__WHAT THE EXERCISE ASKS__
Starting with the line that contains "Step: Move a", copy every remaining line of the data below exactly, the last one included.

[[ INFORMATION SUPPLIED open ]]

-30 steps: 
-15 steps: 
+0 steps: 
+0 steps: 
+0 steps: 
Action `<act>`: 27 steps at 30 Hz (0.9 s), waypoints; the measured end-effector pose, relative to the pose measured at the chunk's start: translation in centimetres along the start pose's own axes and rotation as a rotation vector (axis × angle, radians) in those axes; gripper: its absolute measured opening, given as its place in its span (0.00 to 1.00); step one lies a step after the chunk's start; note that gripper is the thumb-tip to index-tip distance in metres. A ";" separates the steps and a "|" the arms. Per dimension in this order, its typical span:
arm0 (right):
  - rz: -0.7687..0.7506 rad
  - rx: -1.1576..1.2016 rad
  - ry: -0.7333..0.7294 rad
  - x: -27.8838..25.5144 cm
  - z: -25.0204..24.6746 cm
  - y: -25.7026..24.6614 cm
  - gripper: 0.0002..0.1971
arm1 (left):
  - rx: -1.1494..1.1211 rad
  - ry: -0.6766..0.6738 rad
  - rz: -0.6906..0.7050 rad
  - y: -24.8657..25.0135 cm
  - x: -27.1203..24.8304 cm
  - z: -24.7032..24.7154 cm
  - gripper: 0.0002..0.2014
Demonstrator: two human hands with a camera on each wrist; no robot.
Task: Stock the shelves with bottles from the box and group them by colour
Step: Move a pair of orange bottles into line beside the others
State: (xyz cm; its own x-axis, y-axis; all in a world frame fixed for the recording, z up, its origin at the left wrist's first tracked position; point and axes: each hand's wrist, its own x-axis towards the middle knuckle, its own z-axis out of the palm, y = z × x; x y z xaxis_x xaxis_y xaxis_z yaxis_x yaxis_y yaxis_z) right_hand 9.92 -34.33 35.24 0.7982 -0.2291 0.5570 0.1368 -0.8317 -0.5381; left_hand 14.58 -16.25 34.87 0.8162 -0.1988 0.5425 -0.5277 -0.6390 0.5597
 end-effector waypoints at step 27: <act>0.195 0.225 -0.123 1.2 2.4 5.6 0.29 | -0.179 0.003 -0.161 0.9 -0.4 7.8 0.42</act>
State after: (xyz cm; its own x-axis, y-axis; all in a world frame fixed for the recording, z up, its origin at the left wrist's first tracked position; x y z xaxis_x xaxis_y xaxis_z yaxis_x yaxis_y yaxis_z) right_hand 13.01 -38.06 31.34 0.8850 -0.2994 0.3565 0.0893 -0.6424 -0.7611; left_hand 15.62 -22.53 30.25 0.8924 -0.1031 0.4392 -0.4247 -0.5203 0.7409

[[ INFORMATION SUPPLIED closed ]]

__ANSWER BOX__
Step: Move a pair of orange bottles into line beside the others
State: (xyz cm; its own x-axis, y-axis; all in a world frame fixed for the recording, z up, its origin at the left wrist's first tracked position; point and axes: each hand's wrist, its own x-axis towards the middle knuckle, its own z-axis out of the palm, y = z × x; x y z xaxis_x xaxis_y xaxis_z yaxis_x yaxis_y yaxis_z) right_hand 9.92 -34.33 35.24 0.7982 -0.2291 0.5570 0.1368 -0.8317 -0.5381; left_hand 14.58 -16.25 34.87 0.8162 -0.1988 0.5425 -0.5277 -0.6390 0.5597
 end-effector waypoints at step 27: <act>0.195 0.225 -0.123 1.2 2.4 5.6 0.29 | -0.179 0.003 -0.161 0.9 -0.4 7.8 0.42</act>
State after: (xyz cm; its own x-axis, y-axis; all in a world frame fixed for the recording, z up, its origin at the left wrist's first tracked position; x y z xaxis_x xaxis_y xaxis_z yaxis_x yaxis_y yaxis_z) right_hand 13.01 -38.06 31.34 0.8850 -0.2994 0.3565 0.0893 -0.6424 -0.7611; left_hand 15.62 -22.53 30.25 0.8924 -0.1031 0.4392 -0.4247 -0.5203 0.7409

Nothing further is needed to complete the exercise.